At the time of this writing our country and industry are confronting major adversity. The words “uncharted territory” have been overused but convey the uncertainty of profound change and challenge. But adversity always has a purpose – and I am sure you can even see that in your personal lives as well. On the back end of any major problem, issue, setback or challenge – upon thoughtful or strategic reflection we can see how it becomes a platform for perspective and progress.
I have been witness to a lot of turmoil in this industry; starting when I was a kid. My Union Carpenter turned contractor Dad had 150 guys in the field, an El Camino, a summer house in Twain Harte, and my sisters and I lacked for nothing. Then came the 1975-76 economic crisis. Interest rates went to 16%. No one paid. Lines of credit were non-existent – and very quickly our family’s economic world crashed down taking with it my Dad’s company. Our family endured some hard times. But we all came back stronger, wiser and more successful than ever.
In the eighties I was looking for a job in a recession. None of my friends could find one. The promise of college = opportunity seemed like BS. Then I got a job interview at United Contractors. They got 110 resumes. Had 7 finalists. Hunger breeds desire. And they saw that edge and hired me. I guess now as CEO, it kinda worked out.
In several more down cycles I saw the industry struggle, but the edge created by adversity really showed in the 2008 financial crisis. Remarkably few contractors I know went under compared to what I had seen in other less brutal circumstances. Why? Because the adversity lessons that they had in hand had helped them to see what needed to be done. And wiser, shrewder and more pro-actively, they again thrived.
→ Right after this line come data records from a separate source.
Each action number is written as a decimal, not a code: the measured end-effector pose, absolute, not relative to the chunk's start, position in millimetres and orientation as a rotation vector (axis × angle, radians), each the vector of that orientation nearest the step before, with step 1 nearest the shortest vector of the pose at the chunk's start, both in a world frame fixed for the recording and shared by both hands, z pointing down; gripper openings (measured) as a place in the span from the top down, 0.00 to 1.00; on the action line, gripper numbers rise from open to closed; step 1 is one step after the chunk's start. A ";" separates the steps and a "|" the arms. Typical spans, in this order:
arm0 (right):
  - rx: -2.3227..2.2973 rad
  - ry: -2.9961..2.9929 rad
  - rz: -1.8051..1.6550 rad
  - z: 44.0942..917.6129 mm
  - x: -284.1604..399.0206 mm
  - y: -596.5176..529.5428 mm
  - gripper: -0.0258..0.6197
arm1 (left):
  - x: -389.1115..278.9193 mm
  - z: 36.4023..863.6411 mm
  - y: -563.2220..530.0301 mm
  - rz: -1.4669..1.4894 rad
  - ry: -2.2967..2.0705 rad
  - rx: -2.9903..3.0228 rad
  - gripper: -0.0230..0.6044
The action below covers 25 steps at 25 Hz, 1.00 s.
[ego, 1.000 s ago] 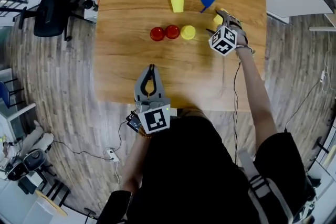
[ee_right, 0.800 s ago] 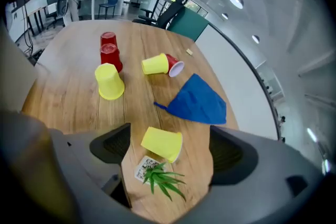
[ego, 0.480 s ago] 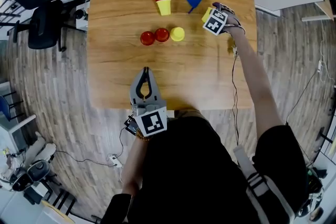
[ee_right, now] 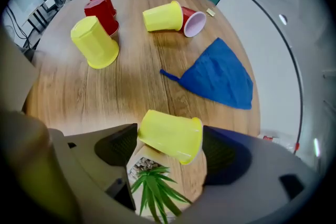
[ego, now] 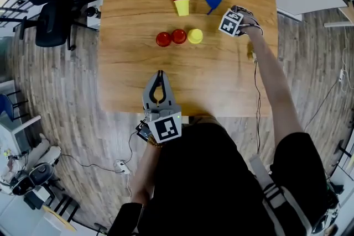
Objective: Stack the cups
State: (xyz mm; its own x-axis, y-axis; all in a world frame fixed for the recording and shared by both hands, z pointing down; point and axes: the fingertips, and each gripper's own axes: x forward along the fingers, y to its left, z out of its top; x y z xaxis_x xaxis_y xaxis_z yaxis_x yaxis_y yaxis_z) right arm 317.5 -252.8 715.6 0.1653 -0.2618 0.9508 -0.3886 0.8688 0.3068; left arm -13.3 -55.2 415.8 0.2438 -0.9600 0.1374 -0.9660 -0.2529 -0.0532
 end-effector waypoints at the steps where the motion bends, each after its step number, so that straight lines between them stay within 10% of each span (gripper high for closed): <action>1: 0.548 -1.421 0.091 715.6 317.2 -252.0 0.33 | -13.0 415.0 -55.9 0.219 -1.892 2.444 0.92; 20: 0.793 -1.931 -0.290 545.0 215.1 -208.3 0.34 | 29.0 441.1 -68.1 0.200 -1.457 2.512 0.91; 25: 0.900 -2.189 -0.385 487.0 152.7 -141.9 0.34 | 49.3 450.0 -76.3 0.055 -1.207 2.436 0.62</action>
State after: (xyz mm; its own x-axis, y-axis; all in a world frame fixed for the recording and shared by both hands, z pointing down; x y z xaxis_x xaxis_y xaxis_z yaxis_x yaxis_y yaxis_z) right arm 152.7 -141.9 487.0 -0.4915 -0.7034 0.5136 -0.4858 0.7108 0.5086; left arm 49.3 -76.3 450.0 0.6227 -0.7520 0.2163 -0.7684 -0.5355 0.3504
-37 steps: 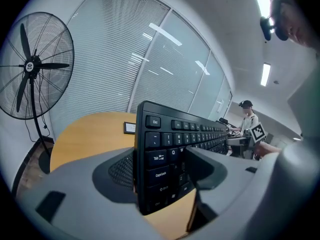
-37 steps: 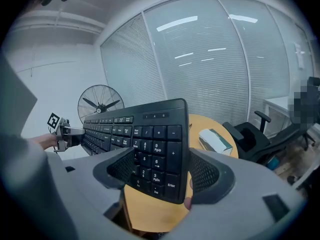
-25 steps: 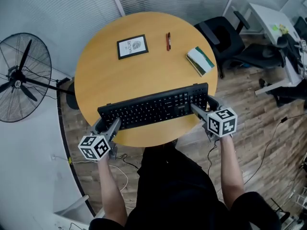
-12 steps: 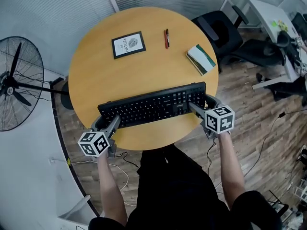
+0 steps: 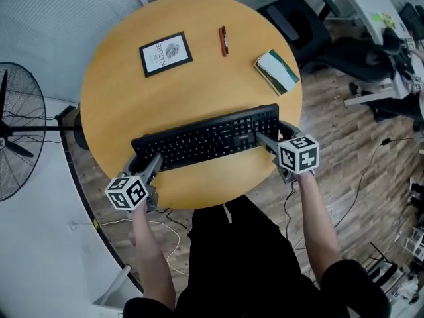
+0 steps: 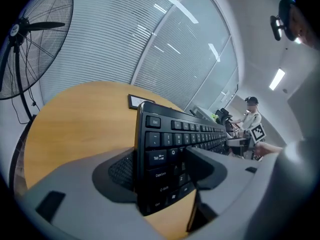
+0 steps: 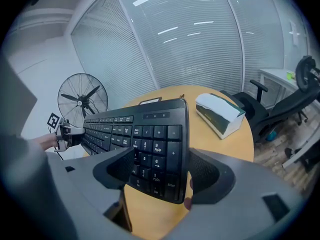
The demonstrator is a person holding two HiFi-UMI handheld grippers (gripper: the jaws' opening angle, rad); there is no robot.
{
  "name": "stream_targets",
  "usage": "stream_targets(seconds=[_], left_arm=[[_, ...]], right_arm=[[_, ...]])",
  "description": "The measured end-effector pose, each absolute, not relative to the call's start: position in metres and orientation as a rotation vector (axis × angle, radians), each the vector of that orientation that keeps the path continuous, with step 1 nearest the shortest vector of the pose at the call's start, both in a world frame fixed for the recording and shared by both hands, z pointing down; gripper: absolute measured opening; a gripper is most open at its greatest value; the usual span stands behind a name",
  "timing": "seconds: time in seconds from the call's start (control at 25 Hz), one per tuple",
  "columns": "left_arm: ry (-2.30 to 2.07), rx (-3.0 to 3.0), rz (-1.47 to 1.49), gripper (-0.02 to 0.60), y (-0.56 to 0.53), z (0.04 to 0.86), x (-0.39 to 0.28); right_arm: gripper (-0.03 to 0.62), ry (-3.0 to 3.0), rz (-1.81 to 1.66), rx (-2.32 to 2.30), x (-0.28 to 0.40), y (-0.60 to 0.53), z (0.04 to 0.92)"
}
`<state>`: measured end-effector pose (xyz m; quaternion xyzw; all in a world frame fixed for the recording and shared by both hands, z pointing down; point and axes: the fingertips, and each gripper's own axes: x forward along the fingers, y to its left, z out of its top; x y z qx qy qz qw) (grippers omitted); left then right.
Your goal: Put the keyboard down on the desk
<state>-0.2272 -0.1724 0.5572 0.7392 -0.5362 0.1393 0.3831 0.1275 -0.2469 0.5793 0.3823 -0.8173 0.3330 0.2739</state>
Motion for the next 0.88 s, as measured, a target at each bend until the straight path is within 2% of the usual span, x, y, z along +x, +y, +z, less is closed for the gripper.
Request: stream_targets(seconds=[0.88], left_arm=[[-1.239,1.794,0.405,0.288,-0.203,0.638,-0.239]], right_arm=[[0.350,-2.059,0.996,1.040,0.120,-0.263,0.645]])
Now again, we face adversity and uncertainty. The key for leaders is not to be reactive. To stop and remember that this is a moment to bring empathy, understanding and wisdom to our leadership. The business world is built on the care of the people within it. And for them to withstand adversity, they have to see and feel that you really care. Those that make this their priority will not only sharpen their edge, but obtain a competitive one in the aftermath of these challenges.
They say the Chinese symbol for chaos and opportunity are the same. I’ll have to take their word for it. But there is some irony in that and practical application for us. Perhaps the issue at hand will resolve sooner than later – but the inevitability of a recession seems apparent. Perhaps there will be a significant industry contraction – or conversely the next step to recovery may be massive infusions into infrastructure. What I do know is this. No one would be in our business if they were not equipped to deal with adversity. No one who accepts the level of risk that our business has lacks the ability to strategically address profound change.
As leaders at the center of the storm, counted upon for navigation by those that depend upon us we have the greatest opportunity to sharpen our edge. I tell my staff that how we respond at this moment is our legacy opportunity. Watching my Dad sell that El Camino gave me a sobering look at the limits of our control in this life. But what we all have within our grasp is how we respond to it. And I encourage us all to embrace adversity as a whetstone to our edge and our capabilities, not only for ourselves, but for everyone we lead and care about.